EXERCISE GOAL: What is needed is every line of the material that contains "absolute".

SUPPLIED INFORMATION:
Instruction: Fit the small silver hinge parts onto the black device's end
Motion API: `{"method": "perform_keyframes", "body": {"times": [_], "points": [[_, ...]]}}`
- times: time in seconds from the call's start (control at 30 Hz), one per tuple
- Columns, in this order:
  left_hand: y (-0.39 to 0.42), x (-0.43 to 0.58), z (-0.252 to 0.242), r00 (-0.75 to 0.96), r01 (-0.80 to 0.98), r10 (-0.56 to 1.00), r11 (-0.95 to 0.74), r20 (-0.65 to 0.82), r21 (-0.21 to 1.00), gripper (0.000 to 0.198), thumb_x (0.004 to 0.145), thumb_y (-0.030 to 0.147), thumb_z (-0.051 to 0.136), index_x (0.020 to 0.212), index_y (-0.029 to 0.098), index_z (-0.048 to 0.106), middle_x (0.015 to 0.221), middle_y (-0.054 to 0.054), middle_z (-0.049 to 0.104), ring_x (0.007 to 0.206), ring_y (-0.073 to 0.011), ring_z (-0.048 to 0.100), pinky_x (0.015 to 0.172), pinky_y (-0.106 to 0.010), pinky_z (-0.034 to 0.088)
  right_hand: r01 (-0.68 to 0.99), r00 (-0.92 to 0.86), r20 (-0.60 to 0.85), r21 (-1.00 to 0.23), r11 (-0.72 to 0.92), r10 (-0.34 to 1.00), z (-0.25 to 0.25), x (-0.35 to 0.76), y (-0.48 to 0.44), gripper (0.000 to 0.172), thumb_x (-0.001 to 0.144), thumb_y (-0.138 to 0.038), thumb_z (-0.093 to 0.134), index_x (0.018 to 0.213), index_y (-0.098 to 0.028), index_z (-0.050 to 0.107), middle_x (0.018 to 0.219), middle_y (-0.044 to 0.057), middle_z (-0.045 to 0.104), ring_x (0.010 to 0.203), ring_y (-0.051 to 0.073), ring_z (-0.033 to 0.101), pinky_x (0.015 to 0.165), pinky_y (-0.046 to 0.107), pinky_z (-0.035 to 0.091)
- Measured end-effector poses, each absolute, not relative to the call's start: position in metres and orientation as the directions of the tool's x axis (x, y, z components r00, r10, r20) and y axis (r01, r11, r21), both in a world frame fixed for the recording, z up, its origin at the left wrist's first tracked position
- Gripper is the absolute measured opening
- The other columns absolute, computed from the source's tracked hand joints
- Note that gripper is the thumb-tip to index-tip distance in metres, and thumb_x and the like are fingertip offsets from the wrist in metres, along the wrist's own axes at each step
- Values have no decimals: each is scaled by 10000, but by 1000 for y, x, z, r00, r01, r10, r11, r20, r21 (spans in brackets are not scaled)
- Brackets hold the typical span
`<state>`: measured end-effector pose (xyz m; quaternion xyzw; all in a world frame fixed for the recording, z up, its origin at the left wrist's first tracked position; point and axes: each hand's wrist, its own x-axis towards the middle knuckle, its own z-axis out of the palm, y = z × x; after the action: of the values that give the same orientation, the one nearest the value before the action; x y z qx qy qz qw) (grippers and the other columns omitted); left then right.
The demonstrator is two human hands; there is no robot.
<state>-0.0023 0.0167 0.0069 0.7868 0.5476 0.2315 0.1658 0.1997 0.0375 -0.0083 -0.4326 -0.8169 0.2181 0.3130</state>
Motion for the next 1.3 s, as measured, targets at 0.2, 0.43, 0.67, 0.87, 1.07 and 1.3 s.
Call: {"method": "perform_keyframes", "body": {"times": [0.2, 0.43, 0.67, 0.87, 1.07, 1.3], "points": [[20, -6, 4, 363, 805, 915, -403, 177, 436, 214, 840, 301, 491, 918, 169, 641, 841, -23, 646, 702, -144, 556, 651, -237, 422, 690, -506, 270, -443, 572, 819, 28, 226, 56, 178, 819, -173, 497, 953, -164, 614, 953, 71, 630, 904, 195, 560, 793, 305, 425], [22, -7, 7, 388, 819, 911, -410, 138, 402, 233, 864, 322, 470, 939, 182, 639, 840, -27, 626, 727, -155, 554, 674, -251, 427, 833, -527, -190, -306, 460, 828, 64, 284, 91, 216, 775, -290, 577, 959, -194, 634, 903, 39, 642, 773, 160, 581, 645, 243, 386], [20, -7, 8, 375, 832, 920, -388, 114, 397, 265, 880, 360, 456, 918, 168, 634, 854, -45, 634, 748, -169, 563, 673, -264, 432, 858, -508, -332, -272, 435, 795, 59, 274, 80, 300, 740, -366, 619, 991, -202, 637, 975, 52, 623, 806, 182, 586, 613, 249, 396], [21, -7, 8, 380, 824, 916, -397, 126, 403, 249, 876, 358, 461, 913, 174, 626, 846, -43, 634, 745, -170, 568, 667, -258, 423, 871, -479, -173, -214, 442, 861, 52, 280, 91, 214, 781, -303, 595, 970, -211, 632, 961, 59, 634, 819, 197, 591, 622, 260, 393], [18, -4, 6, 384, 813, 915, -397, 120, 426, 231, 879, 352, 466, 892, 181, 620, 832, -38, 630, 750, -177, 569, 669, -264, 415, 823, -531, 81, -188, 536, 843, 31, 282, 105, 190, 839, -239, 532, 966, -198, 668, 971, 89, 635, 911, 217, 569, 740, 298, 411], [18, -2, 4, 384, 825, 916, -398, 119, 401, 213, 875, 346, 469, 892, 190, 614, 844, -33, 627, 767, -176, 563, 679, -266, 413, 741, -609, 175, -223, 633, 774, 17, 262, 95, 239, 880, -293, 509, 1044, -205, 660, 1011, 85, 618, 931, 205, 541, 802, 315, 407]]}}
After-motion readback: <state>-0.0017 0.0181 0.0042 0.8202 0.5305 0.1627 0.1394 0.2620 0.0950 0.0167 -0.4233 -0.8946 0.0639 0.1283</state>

SOLUTION:
- Measured end-effector poses, each absolute, not relative to the call's start: position in metres and orientation as the directions of the tool's x axis (x, y, z components r00, r10, r20) and y axis (r01, r11, r21), both in a world frame fixed for the recording, z up, its origin at the left wrist's first tracked position
- Gripper is the absolute measured opening
- The other columns absolute, computed from the source's tracked hand joints

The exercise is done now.